There were humane judges, of course, but they were not in the majority. One of these saved a man’s life by advising the jury to find that the solitary article stolen by the youthful burglar in the dock was not worth more than forty shillings. As the law then stood breaking into a dwelling-house and carrying off anything more valuable than a couple of pounds was punishable with death, and the judge did not wish to pass such a sentence for a comparatively trivial offence. On hearing his lordship’s observation the prosecutor became indignant.

“Why, my lord, the fashion of the watch alone cost more than that!” he exclaimed.

“Well, I am not going to hang a man because of a fashion,” the judge retorted.

The strongest indictment of the brutality of the criminal laws of England towards the close of the eighteenth century is to be found in the case of Mary Jones. Mary was only seventeen when she entered a draper’s shop in Ludgate Hill and being a lover of finery had her attention attracted by a few yards of cheap silk lying on the counter. There were several customers in the shop and all the assistants were busy, and Mary was tempted. The prospect of wearing a silk dress filled her with longing and made her forget temporarily the risk she was running. Glancing quickly to left and right she thought that she was unobserved and stretching out her hand she lifted the silk from the counter. For about half a minute she held it concealed under her shawl and then realizing that for the first time in her life she was a thief she repented and replaced the material. But she had not been unobserved and she had scarcely let go of the silk when she was gripped by the indignant owner of the shop.

It is hardly believable that Mary Jones was arrested, committed for trial at the Old Bailey, placed in the dock, found guilty, sentenced to death and executed!

Her fate was a nine days’ wonder and then was forgotten. Executions were too frequent to excite wonderment, and even those persons who busied themselves with philanthropic projects accepted judicial savagery as necessary and desirable.

When Fauntleroy, the banker who was executed for forgery, was lying in the condemned cell two of his most intimate friends visited him the night before his execution.

“We have done all we could to obtain a reprieve but failed,” said one of them, “and now there is nothing else for you but to prepare for the worst.”

The prisoner bowed his head and murmured a few words of thanks for their exertions.
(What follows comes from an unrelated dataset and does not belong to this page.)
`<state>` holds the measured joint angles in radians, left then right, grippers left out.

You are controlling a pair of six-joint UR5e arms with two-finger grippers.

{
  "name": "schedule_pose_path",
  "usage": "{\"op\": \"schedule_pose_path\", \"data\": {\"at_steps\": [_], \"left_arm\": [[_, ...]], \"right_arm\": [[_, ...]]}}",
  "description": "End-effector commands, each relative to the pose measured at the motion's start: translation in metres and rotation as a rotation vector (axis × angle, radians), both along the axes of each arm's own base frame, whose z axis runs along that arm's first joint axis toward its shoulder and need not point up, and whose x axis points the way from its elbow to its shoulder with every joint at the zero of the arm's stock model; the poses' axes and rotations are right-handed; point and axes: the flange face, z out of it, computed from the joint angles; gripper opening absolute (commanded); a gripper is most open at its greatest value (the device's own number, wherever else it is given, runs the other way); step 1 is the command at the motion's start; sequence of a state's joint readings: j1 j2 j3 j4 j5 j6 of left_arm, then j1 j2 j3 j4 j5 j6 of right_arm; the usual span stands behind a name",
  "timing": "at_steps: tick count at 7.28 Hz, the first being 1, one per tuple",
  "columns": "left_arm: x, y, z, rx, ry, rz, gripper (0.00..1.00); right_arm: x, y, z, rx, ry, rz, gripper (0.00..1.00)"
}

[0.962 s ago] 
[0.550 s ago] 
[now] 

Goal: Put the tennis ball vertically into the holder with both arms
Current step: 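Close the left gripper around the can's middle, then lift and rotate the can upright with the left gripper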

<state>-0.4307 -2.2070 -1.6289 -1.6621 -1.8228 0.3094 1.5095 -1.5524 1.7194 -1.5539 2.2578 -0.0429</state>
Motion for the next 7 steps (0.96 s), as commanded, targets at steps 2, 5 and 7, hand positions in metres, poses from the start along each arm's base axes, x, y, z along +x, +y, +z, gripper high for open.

Then followed an awkward interval, Fauntleroy too unhappy to speak and his visitors apparently unwilling to disturb his thoughts. Finally one of them ended the silence.

“By the way, Fauntleroy,” he said, with a preliminary apologetic cough, “now that you’re certain to die and you can have no further interest in this world would you mind telling me where you got that special brand of wine you used to give us at your dinners.”

Fauntleroy started, flushed and sank on to his chair.

“No, I won’t,” he said, in a hoarse whisper, “I’ll carry the secret with me to my grave.”

The next moment he was alone, and his two friends dining that night with a large party, mourned, not the passing of one who whatever his faults may have been had been a kind and generous host, but their failure to obtain the secret of his cellar!

That such an incident was possible as recently as 1824 seems incredible, but more people were interested in freeing the blacks from slavery than humanizing our laws and protecting “prisoners and captives” from “insult, shame and wrong.”